- ASSIGNMENT -
Your task is to return the span of lines beginning at the one with "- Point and" and ending at the last line of the data, exactly as it stands.

- DATASET EXTRACT -
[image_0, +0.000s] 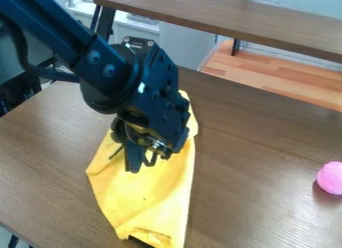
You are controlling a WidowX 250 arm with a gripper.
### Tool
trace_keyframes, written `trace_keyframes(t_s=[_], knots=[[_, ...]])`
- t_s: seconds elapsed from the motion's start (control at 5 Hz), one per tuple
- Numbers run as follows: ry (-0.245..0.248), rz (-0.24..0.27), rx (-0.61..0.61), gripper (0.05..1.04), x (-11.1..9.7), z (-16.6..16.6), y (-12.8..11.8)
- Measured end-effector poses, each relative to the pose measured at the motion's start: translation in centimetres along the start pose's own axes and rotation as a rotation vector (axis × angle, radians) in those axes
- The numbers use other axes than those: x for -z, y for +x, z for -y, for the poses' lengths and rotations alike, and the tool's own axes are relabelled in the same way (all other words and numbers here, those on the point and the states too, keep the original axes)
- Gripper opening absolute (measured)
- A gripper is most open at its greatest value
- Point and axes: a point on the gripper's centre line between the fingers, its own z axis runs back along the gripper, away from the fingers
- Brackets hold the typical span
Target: Unfold the yellow cloth
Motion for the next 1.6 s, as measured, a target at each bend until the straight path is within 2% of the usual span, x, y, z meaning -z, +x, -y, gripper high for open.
trace_keyframes(t_s=[0.4, 0.6, 0.8, 1.0, 1.2, 1.4, 1.6], knots=[[-0.008, 0.014, -0.012, 0.062, -0.3, -0.3, -0.3], [-0.039, 0.016, -0.048, 0.197, -0.3, -0.5, -0.7], [-0.072, -0.005, -0.147, 0.445, -0.1, -0.2, -0.6], [-0.089, -0.014, -0.229, 0.756, 0.7, 0.5, -0.4], [-0.094, 0.016, -0.264, 0.989, 0.9, 0.7, 0.1], [-0.102, 0.026, -0.282, 1.001, 1.6, 1.4, 0.4], [-0.097, 0.03, -0.289, 0.96, 1.7, 1.3, 0.4]])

- SOLUTION FOR THIS EXERCISE -
- Point and axes: a point on the gripper's centre line between the fingers, its own z axis runs back along the gripper, away from the fingers
- Brackets hold the typical span
Target: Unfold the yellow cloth
Motion for the next 1.6 s, as measured, a target at each bend until the straight path is within 2% of the usual span, x, y, z meaning -z, +x, -y, gripper high for open.
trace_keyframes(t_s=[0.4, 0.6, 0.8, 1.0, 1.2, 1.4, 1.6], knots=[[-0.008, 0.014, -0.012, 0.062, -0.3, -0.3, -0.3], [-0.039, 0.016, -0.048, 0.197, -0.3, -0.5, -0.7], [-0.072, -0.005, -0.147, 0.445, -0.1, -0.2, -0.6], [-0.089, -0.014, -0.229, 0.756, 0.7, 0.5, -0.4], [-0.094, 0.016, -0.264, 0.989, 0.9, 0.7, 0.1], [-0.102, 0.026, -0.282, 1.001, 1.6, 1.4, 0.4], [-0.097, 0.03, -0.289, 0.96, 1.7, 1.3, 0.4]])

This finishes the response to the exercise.